══ INPUT DATA

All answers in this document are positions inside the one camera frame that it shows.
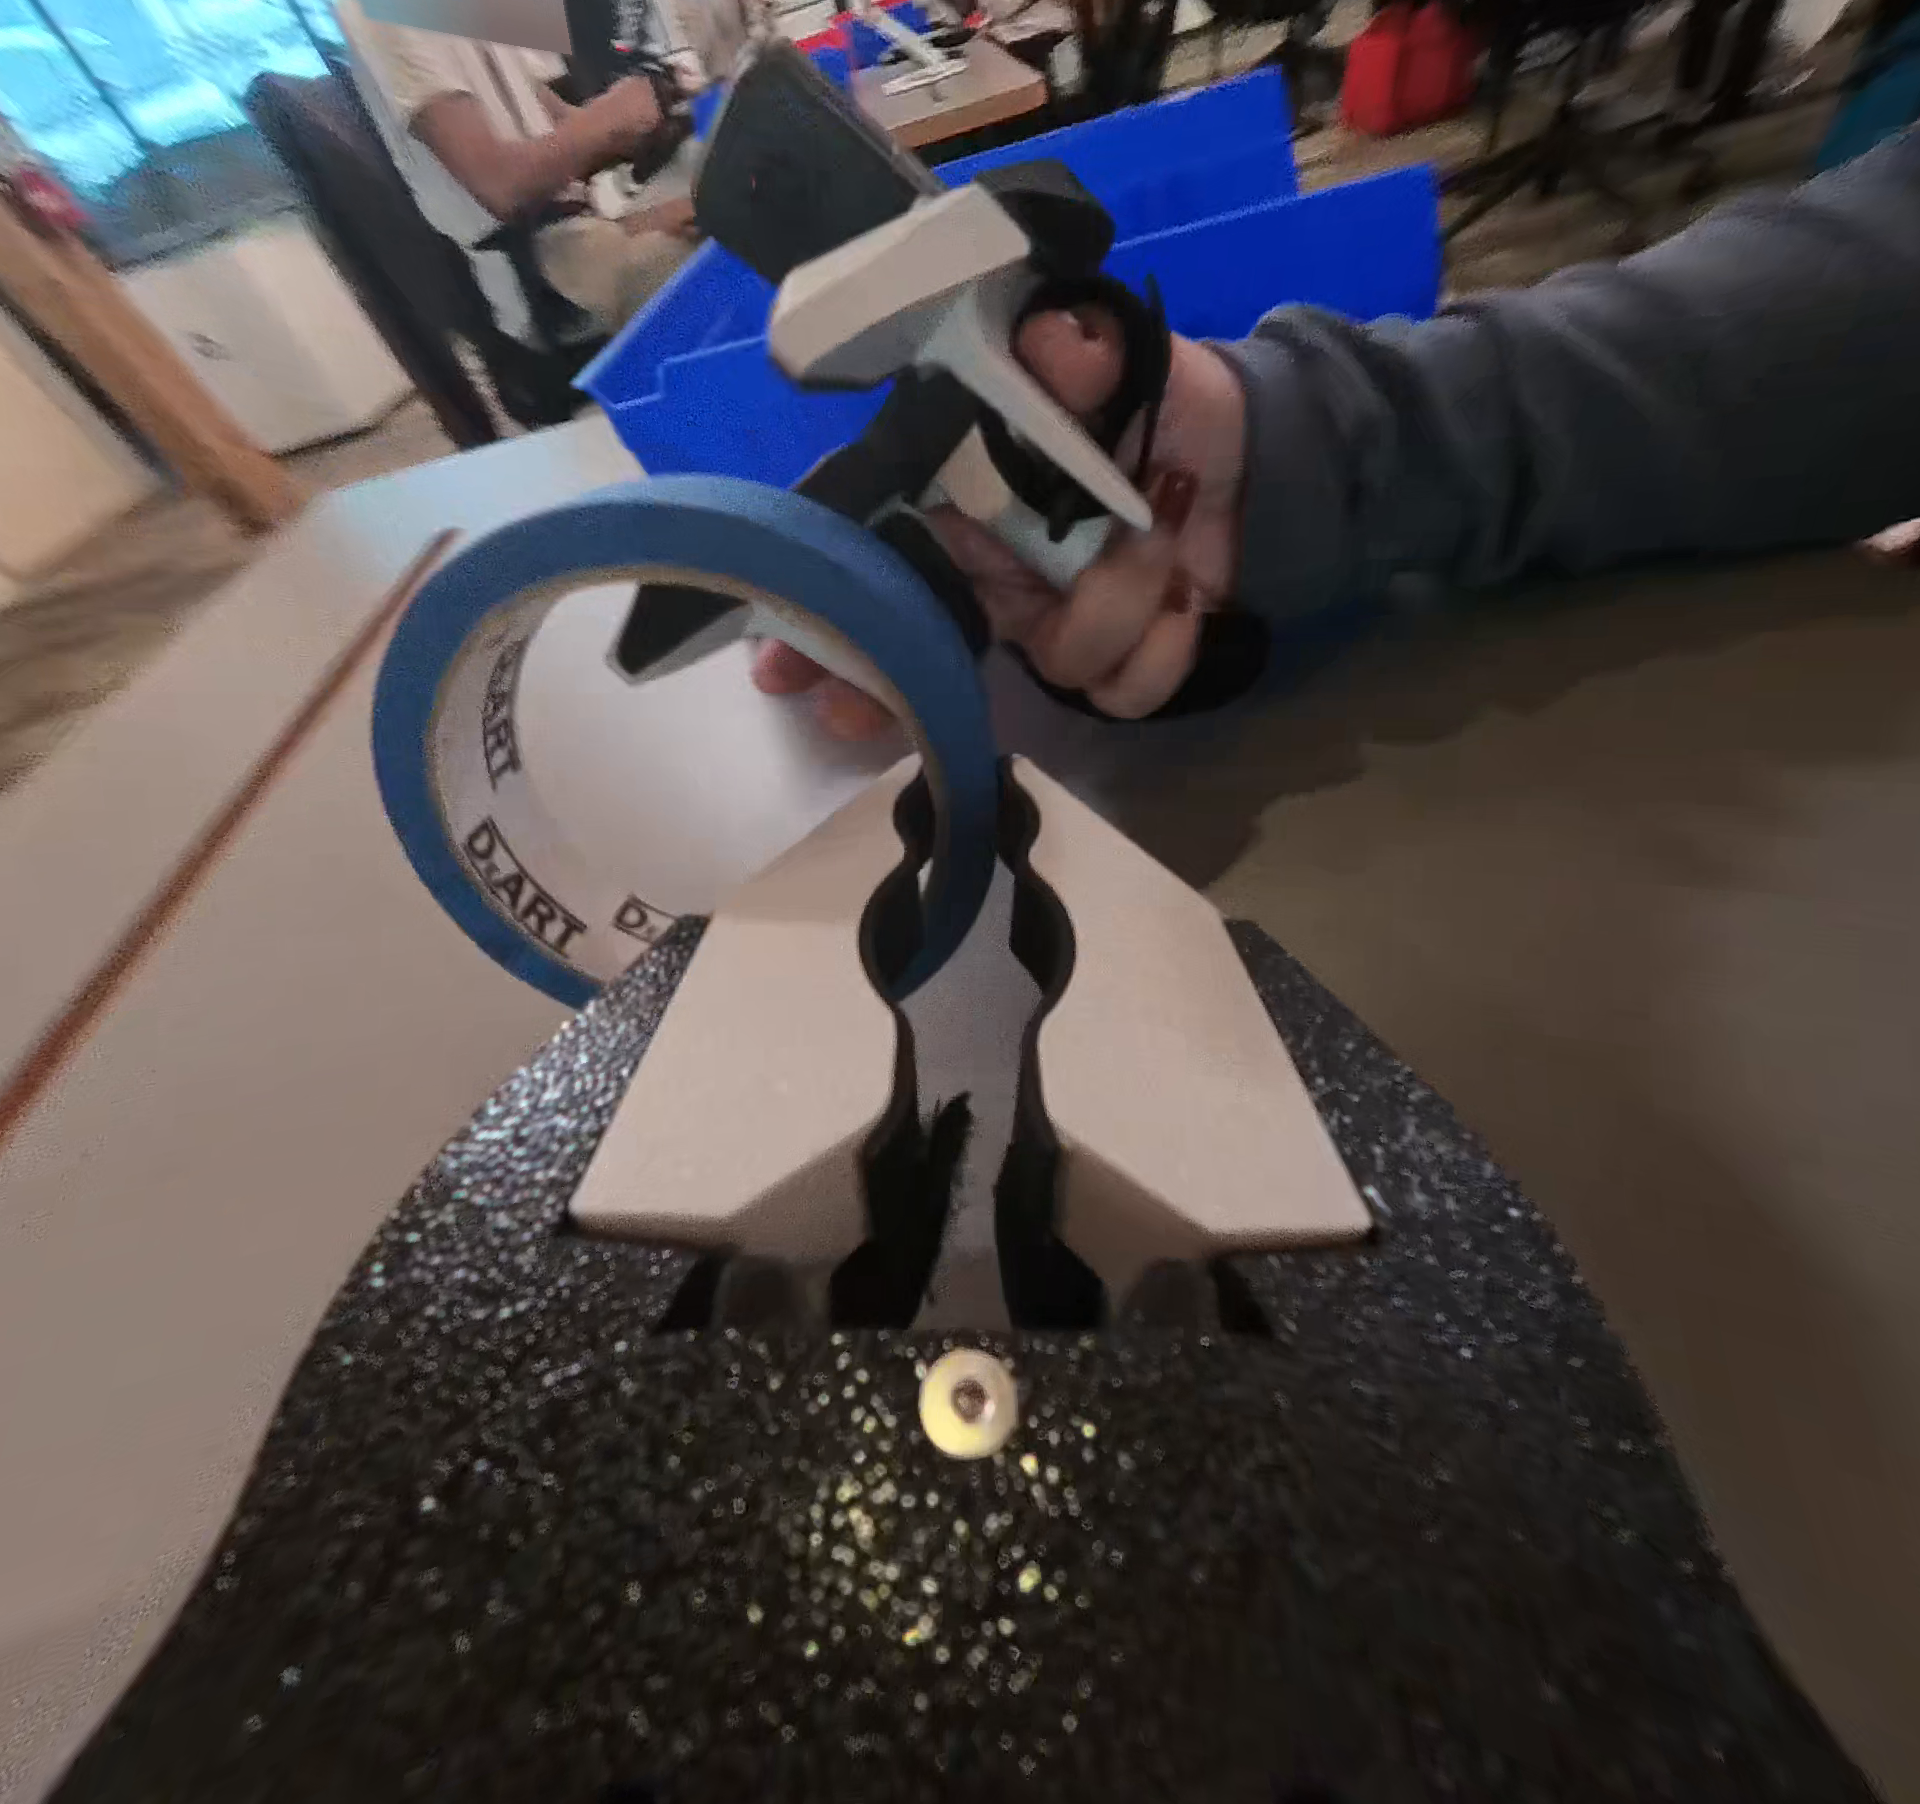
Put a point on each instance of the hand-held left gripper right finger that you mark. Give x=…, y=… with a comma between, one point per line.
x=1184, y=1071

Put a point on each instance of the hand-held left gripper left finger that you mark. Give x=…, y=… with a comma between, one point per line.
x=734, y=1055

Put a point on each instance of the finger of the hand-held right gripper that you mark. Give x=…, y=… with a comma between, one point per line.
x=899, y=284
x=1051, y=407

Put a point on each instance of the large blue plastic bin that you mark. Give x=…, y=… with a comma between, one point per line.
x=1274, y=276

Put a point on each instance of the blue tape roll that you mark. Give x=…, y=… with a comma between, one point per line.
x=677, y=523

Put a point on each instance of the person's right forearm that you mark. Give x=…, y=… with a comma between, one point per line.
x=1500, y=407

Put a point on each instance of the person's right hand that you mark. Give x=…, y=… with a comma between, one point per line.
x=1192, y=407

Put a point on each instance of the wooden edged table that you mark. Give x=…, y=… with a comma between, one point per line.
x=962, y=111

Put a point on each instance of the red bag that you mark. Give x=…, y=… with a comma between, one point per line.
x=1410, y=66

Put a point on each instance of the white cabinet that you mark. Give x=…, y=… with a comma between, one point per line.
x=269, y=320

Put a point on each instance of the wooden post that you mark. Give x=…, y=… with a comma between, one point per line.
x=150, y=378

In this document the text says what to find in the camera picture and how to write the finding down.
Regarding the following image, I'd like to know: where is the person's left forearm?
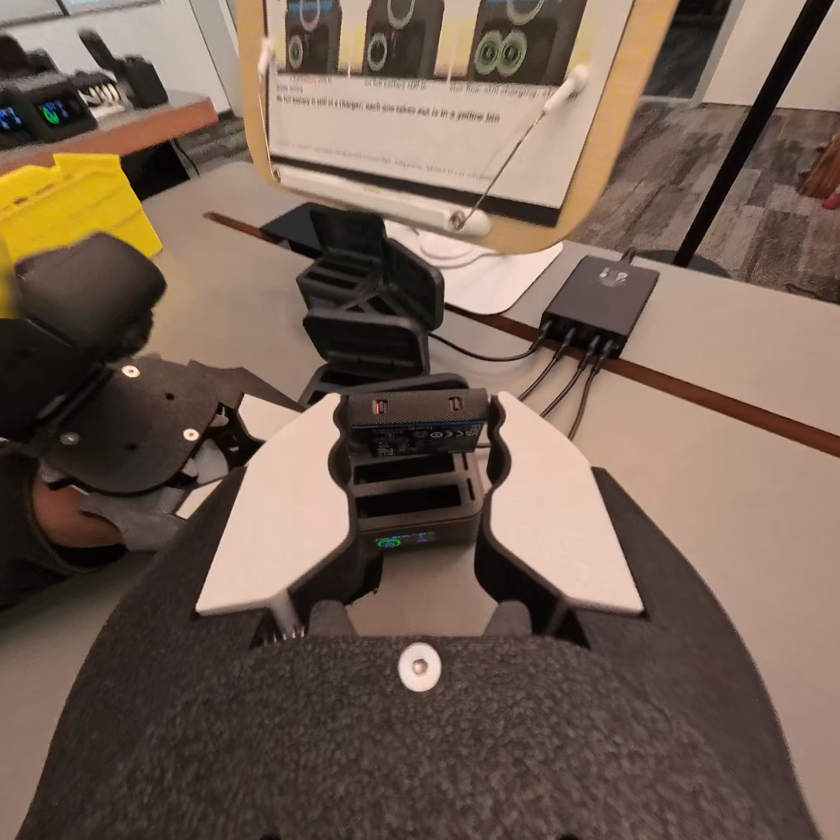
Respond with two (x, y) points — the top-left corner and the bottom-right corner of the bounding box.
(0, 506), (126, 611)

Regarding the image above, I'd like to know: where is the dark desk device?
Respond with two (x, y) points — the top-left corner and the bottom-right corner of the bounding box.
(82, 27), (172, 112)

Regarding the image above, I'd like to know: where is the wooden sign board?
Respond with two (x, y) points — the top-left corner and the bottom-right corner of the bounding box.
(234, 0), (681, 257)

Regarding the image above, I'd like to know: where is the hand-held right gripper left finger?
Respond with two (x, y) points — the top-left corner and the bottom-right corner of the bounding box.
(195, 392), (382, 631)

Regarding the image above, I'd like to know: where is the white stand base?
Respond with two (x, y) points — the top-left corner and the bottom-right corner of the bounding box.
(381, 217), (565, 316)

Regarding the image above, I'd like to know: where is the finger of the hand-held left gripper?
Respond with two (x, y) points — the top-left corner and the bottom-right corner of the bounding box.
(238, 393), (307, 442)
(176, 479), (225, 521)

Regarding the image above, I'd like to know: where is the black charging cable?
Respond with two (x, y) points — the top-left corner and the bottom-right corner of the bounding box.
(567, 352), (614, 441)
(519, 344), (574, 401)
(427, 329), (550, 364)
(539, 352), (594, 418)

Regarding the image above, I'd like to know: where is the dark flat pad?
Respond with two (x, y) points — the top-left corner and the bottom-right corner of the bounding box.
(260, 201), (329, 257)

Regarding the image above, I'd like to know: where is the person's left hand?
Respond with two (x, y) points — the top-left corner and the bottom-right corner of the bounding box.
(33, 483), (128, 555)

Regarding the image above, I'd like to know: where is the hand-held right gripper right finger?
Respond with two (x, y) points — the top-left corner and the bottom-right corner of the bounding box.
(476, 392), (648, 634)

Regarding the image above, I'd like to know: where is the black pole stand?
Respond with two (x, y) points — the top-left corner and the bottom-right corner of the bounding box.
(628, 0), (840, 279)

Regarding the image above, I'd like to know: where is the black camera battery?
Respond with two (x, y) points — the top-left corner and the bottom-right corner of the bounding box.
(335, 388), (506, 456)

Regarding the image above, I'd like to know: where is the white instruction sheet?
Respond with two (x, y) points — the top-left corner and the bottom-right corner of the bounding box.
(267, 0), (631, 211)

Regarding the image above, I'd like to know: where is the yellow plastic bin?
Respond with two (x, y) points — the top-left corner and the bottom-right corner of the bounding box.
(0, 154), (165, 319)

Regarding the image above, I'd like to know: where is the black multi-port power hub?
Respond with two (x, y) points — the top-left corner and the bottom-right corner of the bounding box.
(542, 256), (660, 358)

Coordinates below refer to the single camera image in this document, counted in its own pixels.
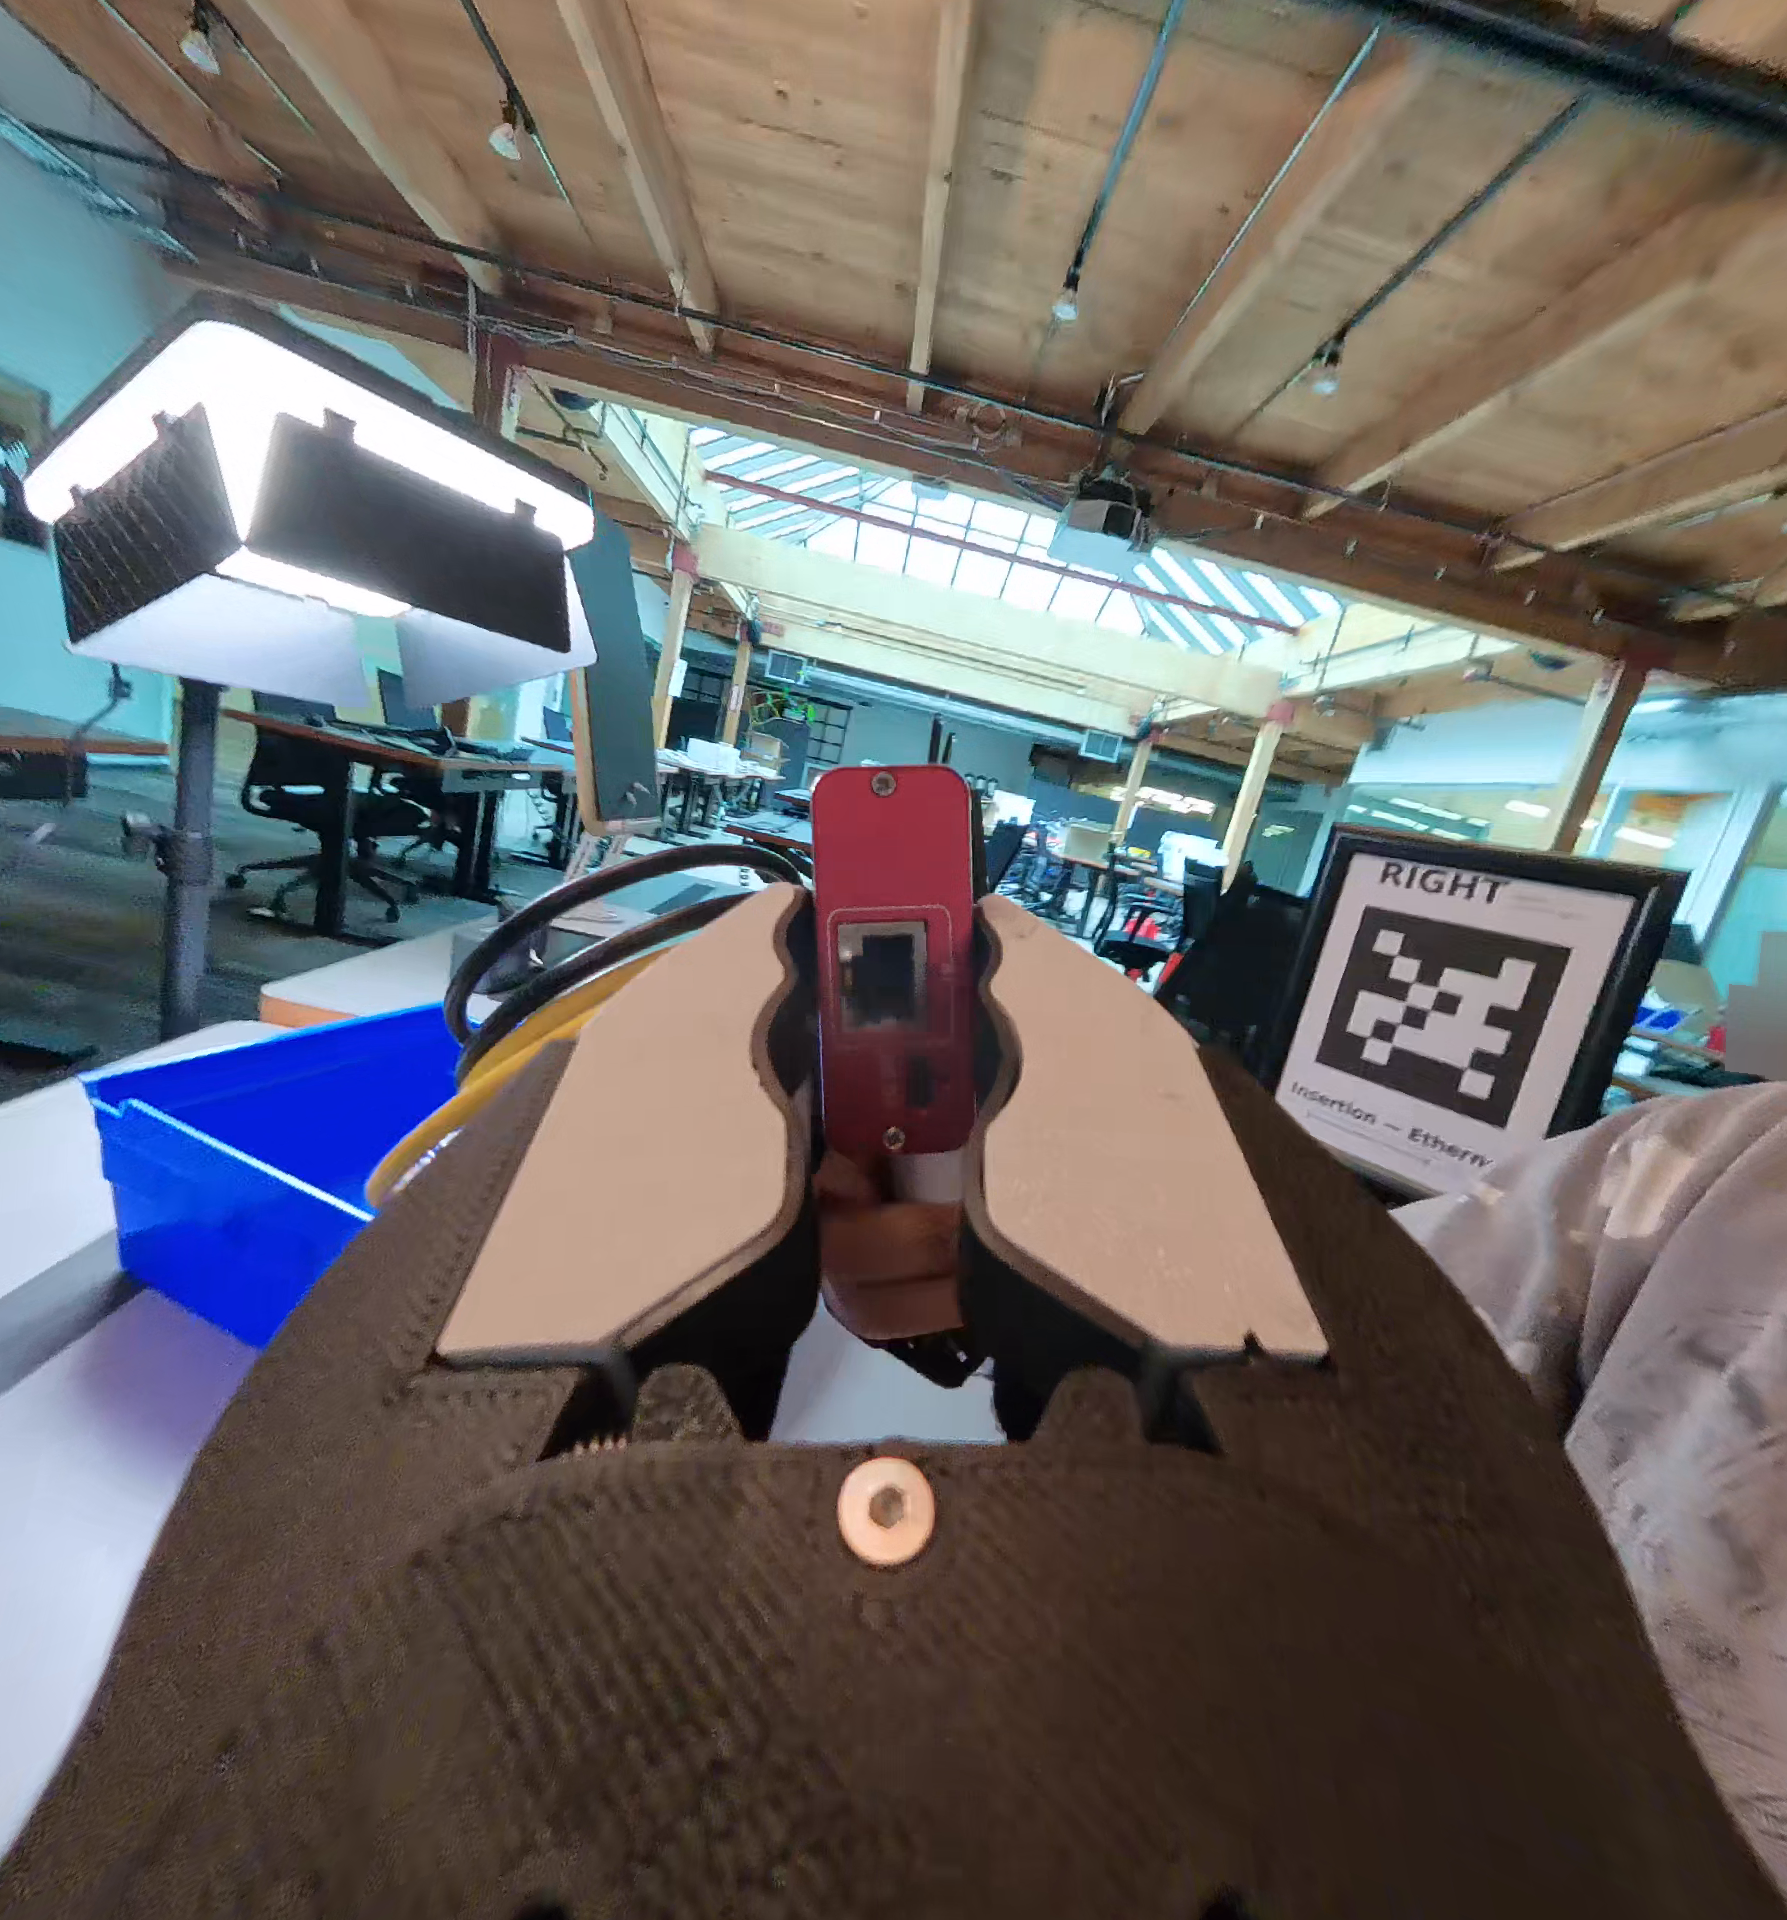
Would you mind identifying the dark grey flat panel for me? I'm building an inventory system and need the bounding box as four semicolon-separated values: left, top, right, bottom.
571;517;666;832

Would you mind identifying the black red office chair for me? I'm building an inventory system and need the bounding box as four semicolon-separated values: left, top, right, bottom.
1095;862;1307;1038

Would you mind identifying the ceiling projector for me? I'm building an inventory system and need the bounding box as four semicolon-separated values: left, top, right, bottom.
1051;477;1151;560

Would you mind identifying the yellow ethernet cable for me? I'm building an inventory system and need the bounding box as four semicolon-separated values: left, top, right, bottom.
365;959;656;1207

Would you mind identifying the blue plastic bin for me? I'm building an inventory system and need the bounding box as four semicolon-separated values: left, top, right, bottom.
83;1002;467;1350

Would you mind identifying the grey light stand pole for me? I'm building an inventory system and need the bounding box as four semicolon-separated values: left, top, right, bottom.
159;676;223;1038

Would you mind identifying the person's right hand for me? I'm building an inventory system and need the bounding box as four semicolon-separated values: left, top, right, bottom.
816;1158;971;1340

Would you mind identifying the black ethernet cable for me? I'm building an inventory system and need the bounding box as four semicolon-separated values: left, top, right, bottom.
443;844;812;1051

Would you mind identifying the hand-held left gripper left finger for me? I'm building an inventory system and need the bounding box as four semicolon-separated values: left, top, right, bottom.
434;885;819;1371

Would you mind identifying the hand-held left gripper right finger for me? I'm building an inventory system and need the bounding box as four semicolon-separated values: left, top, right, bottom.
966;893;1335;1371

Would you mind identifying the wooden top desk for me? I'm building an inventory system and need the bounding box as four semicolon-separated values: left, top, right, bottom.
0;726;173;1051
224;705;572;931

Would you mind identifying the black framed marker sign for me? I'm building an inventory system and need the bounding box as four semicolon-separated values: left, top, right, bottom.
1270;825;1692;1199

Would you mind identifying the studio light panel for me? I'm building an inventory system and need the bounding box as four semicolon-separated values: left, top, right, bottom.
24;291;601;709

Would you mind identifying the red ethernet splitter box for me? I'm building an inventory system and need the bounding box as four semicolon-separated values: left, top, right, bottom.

════

(EXERCISE PROMPT): Select and copy every line from the records that includes the word "document".

(SOLUTION):
All answers in this document are positions inside the one camera frame that it shows.
In this document the text says what to find in the camera picture and how to write the finding down.
Coordinates below refer to the single camera image in this document, counted in its own pixels.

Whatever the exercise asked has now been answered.